Libya crisis: Allies step up funding to rebels

  • Published
Rebels fighters in Benghazi
Image caption,
The Libyan rebels have been pleading for substantial financial support

Western and Arab countries involved in the Libya campaign have pledged money to a new funding mechanism for the rebels, stepping up international pressure on Col Gaddafi's regime.

Italy is sending $586m (400m euros; £360m), France $420m, and Kuwait $180m.

The Libyan rebels have said they need $3bn over the next four months.

The pledges came at a meeting of the Contact Group on Libya in Abu Dhabi. US Secretary of State Hillary Clinton said Col Gaddafi's days were "numbered".

"As time passes, maintaining our resolve and unity only grows more important," she told the meeting of the Contact Group - which includes Britain, France and the US, as well as Arab allies Jordan, Kuwait and Qatar - convened to prepare for the post-Gaddafi era.

Mrs Clinton added: "Alongside our military mission to protect the Libyan people, we must continue to escalate the political, diplomatic and financial pressure on Gaddafi and his regime.

"Time is on our side - but we know we must sustain the pressure."

Media caption,

Nato chief Anders Fogh Rasmussen, 'there for as long as it takes'

The temporary mechanism to transfer funds to the Libyan rebels is now operational, officials at the meeting said.

Representatives for Libya's rebel National Transitional Council (NTC) transitional council say it needs cash urgently to pay for salaries and food supplies.
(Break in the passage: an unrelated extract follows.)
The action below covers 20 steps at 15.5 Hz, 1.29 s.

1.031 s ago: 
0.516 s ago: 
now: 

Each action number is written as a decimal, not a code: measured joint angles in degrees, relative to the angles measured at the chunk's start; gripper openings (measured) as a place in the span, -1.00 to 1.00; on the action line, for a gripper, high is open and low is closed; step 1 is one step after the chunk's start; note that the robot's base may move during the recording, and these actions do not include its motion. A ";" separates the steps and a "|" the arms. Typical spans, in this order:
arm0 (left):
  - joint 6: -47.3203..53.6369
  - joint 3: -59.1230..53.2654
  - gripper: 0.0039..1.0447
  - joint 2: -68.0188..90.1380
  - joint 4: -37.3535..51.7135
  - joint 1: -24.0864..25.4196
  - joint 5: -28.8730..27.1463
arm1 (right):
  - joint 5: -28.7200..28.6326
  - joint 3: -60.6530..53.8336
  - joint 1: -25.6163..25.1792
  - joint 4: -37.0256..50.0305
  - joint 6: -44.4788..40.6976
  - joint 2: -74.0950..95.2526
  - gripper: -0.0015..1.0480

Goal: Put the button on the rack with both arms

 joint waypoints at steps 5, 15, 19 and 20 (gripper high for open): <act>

Italy said it would give the rebels up to $586m (400m euros; £360m) in cash and fuel aid backed by frozen Libyan assets.

France said it would release $420m (290m euros; £257m) of frozen Libyan funds.

However, correspondents say there is no sign of any progress in the rebel requests to unfreeze Libyan assets in the US.

In other developments:

  • The NTC says it wants to restart oil production at fields under its control, at the rate of about 100,000 barrels a day, but has given no time-frame
  • US Defence Secretary Robert Gates calls for more countries to contribute to Nato operations over Libya, saying those "bearing the brunt of the strike burden are increasingly pressed"
  • US military operations in Libya are on course to cost hundreds of millions of dollars more than the Pentagon estimated, according to figures obtained by the Financial Times
  • Mrs Clinton says she is aware of "numerous and continuing" discussions by people close to Col Muammar Gaddafi on the "potential for a transition", but gave no details

'Viagra pills'

Meanwhile, the UN Human Rights Council in Geneva has been debating a report on alleged human rights violations in Libya.

The abuses include murder, torture, and indiscriminate attacks on civilians allegedly committed by pro-Gaddafi forces, as well as serious violations by rebel forces.

Libyan diplomat Mustafa Shaban on Thursday told members that his government was "the victim of a widespread aggression" and blamed the media, opposition and foreign mercenaries for human rights abuses, including "acts of cannibalism".

In a separate development, the chief prosecutor for the International Criminal Court (ICC), Luis Moreno-Ocampo, said there was evidence that Col Gaddafi had ordered the rape of hundreds of women as a weapon of war against rebel forces.

Media caption,

Cherif Bassiouni, UNHRC: "Such acts fall within the meaning of crimes against humanity"

He said he was looking into allegations that security forces had been given medication such as Viagra to enhance their sex drive.

In March, a Libyan woman, Eman al-Obeidi, made headlines around the world after she burst into a Tripoli hotel and said she had been raped by pro-Gaddafi troops. She is recovering at a refugee centre in Romania.

Testimony from captured Libyan soldiers that rape was used as a systematic weapon of war was taken by the BBC's Africa correspondent Andrew Harding in May.

Earlier, Nato carried out further air strikes on government targets in Tripoli. At least two powerful explosions rocked the Libyan capital late on Wednesday.